Mama was a saver. Growing up during the depression era she saved everything from aluminum foil to last year’s Christmas paper. She kept my sister’s dolls for me to play with and my brother’s Lionel train set. She kept comic books and story books, greeting cards and baseball cards. Nothing that could be repurposed was ever tossed because we might need it someday. She even saved cereal box tops to use for redemption of those cool prizes on the back of the box!
In the spring of 1969, she took me up to the corner drug store and we bought my first pack of cards. I somehow suspect the purchase was prompted by carry-over guilt from not having met Mickey Lolich. Neither one of us knew a thing about collecting cards because it wasn’t something my brother had ever pursued.
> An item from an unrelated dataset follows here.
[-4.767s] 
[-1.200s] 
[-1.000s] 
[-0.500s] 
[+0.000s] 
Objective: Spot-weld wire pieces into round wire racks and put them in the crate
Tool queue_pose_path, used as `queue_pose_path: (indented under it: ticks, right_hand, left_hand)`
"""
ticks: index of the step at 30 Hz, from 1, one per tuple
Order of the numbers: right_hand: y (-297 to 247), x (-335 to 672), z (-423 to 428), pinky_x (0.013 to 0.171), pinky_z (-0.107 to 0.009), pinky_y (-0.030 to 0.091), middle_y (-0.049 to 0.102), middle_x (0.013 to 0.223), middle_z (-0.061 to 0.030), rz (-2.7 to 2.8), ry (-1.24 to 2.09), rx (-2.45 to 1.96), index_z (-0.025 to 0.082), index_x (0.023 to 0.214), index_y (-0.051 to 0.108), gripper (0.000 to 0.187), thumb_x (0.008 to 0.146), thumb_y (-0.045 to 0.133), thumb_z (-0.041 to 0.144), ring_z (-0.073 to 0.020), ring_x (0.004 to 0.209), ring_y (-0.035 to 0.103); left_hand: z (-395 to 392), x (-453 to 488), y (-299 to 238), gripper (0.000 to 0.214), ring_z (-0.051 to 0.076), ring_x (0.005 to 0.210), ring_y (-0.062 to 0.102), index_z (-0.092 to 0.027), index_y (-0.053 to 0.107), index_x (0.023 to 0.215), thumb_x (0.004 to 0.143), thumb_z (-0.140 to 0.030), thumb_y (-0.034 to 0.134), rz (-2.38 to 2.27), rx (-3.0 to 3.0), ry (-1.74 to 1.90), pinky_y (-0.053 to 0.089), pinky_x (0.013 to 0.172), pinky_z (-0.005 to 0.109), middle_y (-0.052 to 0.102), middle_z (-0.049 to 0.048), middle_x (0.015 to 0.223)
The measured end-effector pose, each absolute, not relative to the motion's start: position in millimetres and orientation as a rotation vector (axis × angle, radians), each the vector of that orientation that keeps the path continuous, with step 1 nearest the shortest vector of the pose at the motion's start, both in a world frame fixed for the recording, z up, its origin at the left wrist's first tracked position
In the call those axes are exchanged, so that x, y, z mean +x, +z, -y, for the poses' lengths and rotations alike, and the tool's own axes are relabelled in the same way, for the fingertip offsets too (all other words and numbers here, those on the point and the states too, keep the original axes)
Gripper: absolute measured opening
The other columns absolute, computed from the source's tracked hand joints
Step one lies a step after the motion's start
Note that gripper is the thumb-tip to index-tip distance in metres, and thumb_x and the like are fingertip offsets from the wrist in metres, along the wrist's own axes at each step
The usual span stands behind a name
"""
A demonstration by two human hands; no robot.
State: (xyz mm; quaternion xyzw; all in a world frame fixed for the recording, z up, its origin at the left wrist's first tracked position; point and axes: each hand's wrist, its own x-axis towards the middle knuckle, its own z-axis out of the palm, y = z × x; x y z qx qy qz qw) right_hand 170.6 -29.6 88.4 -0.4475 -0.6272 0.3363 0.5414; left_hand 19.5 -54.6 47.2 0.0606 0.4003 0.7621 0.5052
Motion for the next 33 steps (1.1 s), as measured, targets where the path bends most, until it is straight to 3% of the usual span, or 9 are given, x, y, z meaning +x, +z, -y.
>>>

In fact, in hindsight, none of the men in my life collected cards. It was just her and I, one pack at a time.
At a quarter a pack, it was a reasonable thing to get a kid who wanted everything she saw in the store. If I behaved while she shopped, I got a pack of cards. It was a simple proposition and one that worked quite well in her favor and mine; she got a well behaved child, I got cards. Lots and lots of cards. As my shoebox collection grew, I grew older and discovered Teen Beat magazine. At that junction, the cards were neatly tucked away in the root cellar of our basement.
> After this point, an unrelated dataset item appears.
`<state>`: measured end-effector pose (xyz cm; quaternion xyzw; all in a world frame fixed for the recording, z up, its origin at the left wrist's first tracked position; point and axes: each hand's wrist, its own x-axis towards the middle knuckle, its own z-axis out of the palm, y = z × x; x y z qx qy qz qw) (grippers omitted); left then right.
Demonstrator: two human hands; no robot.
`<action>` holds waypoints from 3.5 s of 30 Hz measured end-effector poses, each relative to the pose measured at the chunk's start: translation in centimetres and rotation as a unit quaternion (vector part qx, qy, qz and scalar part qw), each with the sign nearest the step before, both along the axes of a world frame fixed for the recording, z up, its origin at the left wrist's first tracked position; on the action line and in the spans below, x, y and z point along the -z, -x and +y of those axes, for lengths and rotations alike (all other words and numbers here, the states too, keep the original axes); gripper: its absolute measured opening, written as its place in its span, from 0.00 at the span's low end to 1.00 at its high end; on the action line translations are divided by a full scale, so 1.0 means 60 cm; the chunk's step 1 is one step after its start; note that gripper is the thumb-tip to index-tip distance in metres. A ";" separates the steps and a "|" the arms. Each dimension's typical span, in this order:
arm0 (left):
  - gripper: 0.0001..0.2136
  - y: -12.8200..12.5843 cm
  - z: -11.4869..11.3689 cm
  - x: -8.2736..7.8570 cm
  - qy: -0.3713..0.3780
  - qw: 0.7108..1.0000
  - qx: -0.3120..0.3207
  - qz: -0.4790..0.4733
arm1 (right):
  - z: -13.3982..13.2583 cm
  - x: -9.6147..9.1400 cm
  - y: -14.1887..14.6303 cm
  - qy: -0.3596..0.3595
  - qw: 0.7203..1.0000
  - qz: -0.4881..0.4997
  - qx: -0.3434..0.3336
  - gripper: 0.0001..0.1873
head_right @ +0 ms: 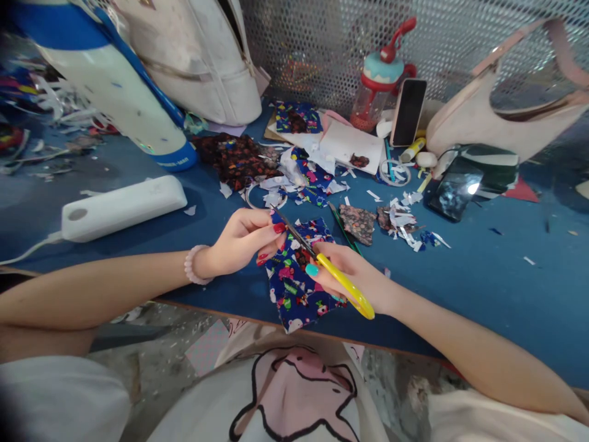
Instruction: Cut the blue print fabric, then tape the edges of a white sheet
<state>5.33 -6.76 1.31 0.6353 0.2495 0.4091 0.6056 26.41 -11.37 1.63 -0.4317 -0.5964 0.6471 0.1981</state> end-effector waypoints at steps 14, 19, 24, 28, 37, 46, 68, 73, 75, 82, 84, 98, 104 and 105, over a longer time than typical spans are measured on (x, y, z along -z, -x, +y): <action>0.23 -0.001 -0.004 0.000 0.018 1.000 0.006 0.008 | -0.004 -0.012 0.013 0.030 0.999 0.006 0.020 0.25; 0.23 -0.002 -0.004 -0.001 0.026 1.000 0.003 0.013 | -0.002 -0.013 0.014 0.006 1.000 -0.004 0.011 0.27; 0.23 -0.002 -0.004 -0.002 0.018 1.000 0.002 0.011 | 0.000 -0.010 0.016 0.017 0.999 -0.001 0.029 0.28; 0.24 -0.002 -0.002 -0.002 0.007 1.000 -0.003 0.008 | 0.002 -0.015 0.020 -0.001 1.000 -0.010 0.027 0.30; 0.23 -0.003 -0.002 -0.001 0.002 1.000 -0.015 0.015 | -0.001 -0.017 0.020 -0.032 0.998 -0.039 0.027 0.30; 0.20 -0.001 -0.001 -0.001 -0.007 1.000 -0.019 0.015 | 0.000 -0.014 0.022 -0.020 0.999 -0.030 0.035 0.29; 0.16 -0.002 0.001 0.005 -0.005 1.000 0.001 0.019 | -0.010 -0.002 0.017 -0.006 1.000 -0.007 0.021 0.23; 0.18 0.000 -0.001 0.006 0.005 1.000 0.018 0.018 | -0.010 -0.011 0.017 -0.029 0.999 -0.036 0.010 0.24; 0.18 0.000 -0.002 0.006 0.009 1.000 0.023 0.017 | -0.009 -0.014 0.017 -0.048 0.998 -0.051 -0.004 0.24; 0.19 0.000 -0.004 0.004 0.009 0.999 0.027 0.022 | -0.009 -0.007 0.016 -0.084 0.995 -0.059 -0.004 0.27; 0.19 0.000 -0.004 0.004 0.008 0.999 0.025 0.025 | -0.009 -0.005 0.016 -0.084 0.995 -0.058 -0.001 0.27; 0.20 0.002 -0.004 0.004 -0.022 0.999 0.023 0.031 | -0.009 0.001 0.017 -0.075 0.995 -0.072 0.009 0.29; 0.22 0.002 -0.004 0.003 -0.001 0.999 0.032 0.018 | -0.011 -0.002 0.019 -0.070 0.996 -0.053 0.009 0.28; 0.22 0.002 -0.004 0.003 -0.001 0.999 0.031 0.017 | -0.011 -0.002 0.018 -0.070 0.996 -0.053 0.007 0.27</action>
There they sat until she passed away some 15 yrs. later, at which time the shoebox moved to the basement of my apartment building. There the box remained until we bought a house in the country, complete with a somewhat dilapidated shed, where those cards sat for several more years. Let me tell you, that shed leaked! For some reason only half the roof had been shingled and it was NOT the half where the forgotten box of cards sat.
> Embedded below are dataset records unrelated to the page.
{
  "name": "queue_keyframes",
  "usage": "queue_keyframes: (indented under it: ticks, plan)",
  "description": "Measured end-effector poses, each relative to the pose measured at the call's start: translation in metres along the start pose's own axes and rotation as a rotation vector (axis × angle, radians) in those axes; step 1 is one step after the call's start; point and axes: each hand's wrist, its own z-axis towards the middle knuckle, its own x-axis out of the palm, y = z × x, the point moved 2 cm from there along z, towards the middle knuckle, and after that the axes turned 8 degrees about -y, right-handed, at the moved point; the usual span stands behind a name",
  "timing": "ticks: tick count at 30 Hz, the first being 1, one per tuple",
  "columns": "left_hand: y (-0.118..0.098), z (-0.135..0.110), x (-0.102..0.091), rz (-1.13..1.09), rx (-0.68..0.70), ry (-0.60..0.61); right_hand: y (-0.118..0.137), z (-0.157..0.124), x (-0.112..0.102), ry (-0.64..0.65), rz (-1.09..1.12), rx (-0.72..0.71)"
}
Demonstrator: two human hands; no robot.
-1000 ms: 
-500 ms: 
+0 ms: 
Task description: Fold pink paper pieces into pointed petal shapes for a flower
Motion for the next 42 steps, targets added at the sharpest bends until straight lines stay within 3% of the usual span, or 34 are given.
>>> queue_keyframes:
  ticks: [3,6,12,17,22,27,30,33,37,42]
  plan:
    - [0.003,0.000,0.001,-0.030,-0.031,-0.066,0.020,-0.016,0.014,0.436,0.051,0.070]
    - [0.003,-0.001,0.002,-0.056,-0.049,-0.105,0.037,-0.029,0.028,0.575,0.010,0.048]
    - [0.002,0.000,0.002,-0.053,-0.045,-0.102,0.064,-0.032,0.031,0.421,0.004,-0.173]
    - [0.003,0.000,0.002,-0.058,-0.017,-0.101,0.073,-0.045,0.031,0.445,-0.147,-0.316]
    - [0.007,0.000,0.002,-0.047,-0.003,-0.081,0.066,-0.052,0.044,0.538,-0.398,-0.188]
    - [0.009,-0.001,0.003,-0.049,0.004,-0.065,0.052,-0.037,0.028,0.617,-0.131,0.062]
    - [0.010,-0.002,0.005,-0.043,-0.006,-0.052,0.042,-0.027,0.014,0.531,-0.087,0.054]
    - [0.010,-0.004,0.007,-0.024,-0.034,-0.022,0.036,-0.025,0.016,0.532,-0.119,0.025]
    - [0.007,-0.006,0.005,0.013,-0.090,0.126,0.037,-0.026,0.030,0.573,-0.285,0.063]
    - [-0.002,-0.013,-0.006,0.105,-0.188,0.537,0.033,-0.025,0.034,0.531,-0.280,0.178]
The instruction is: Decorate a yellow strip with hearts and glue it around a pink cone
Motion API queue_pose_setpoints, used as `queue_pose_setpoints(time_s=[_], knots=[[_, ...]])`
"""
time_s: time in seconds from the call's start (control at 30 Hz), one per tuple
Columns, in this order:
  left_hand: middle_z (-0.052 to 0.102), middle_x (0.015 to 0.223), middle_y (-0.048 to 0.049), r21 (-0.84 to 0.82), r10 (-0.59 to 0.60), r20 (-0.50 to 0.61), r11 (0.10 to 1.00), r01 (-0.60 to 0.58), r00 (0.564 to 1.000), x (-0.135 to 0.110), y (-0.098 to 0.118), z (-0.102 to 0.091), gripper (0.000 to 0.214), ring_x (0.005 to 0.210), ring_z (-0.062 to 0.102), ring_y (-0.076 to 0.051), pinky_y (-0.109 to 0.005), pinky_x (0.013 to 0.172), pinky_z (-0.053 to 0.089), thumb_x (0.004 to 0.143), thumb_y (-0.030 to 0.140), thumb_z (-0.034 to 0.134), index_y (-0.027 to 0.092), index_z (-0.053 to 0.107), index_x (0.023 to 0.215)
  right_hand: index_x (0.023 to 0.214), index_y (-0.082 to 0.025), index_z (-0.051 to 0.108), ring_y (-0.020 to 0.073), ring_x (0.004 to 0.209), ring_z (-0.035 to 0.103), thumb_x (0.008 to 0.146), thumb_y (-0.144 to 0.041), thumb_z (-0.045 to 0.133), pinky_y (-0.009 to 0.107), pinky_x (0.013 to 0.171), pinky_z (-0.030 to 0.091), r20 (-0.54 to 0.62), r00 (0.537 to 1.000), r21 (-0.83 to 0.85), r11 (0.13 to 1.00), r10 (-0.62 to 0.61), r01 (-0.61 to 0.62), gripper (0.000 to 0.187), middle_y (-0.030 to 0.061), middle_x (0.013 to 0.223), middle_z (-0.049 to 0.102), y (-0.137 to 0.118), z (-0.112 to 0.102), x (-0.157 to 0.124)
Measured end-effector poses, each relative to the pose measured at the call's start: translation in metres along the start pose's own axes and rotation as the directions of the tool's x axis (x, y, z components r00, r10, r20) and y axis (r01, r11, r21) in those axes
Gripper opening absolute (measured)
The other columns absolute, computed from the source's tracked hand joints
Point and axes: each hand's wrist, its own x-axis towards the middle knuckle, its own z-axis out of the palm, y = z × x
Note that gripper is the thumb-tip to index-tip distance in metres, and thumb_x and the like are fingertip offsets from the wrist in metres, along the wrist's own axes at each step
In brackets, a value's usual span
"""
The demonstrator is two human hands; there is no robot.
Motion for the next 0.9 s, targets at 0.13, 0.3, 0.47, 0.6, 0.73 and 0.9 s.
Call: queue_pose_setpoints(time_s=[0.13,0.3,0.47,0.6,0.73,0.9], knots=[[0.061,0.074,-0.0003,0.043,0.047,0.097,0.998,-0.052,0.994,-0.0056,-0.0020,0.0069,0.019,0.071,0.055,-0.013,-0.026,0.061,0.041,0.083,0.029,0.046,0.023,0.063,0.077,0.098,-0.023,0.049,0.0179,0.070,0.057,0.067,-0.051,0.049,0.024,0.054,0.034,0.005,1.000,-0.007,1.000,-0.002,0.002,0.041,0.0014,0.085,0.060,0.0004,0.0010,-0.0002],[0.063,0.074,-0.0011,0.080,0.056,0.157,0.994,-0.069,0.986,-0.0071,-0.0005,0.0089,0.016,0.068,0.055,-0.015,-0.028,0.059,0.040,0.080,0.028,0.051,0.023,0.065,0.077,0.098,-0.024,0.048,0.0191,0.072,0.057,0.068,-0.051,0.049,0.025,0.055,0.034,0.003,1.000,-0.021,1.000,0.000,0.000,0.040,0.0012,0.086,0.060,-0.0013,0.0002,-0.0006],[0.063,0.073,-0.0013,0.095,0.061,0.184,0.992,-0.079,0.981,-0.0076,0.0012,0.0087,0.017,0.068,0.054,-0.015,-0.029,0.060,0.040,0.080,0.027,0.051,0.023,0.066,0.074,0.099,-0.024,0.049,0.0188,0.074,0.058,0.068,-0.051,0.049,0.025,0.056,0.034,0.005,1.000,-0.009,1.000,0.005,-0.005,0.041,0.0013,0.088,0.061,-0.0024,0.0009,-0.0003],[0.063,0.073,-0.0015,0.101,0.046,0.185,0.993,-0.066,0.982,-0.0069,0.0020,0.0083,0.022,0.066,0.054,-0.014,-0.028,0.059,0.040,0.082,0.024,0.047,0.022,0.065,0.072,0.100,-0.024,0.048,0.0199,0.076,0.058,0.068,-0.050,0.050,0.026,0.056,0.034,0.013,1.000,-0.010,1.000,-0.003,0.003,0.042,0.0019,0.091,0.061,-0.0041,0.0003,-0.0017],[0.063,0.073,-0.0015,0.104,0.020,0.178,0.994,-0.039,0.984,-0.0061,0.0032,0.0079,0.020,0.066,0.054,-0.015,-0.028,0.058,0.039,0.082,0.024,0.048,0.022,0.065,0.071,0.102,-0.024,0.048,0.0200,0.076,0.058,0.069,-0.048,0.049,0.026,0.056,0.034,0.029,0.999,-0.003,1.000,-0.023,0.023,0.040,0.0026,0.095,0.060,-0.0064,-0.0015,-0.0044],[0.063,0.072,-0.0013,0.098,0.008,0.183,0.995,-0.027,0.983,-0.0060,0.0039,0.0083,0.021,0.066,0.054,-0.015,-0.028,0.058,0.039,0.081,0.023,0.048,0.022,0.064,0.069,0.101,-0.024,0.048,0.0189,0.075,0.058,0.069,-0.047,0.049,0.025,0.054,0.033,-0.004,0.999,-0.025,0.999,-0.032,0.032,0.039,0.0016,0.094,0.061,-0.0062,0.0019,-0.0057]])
At some point, now living alone, I decided to tear down the shed and put a new one up to keep things like a four wheeler, riding mower, and that everlasting, long forgotten box of 1969 Topps. Rediscovering that old box, while sorting out what to keep in transitioning from one shed to the other, brought a smile to my face; like finding an old friend after “all these years”. However, discovering that they were still in good shape - not smelling of mildew from the manner in which they were stored and not chewed by the ever present “country mouse” - was a joy in and of itself.
These days those old cards are stored properly in binders; and in the case of the Tigers, with some reverence. Having reintroduced myself to the collecting of cardboard, I now pass along the doubles I pull from current packs to my grandson. Although he lives in a house with a basement, his cards - most of which are commons - are already in binders and will never see the inside of a shoebox. On the rare occasion when he’s given one in a top loader, he knows those cards are “extra special”. One day when I’m long gone, that young man will have himself a nice collection of ’69 Topps cards too. But don’t worry, they’ll already be in binders.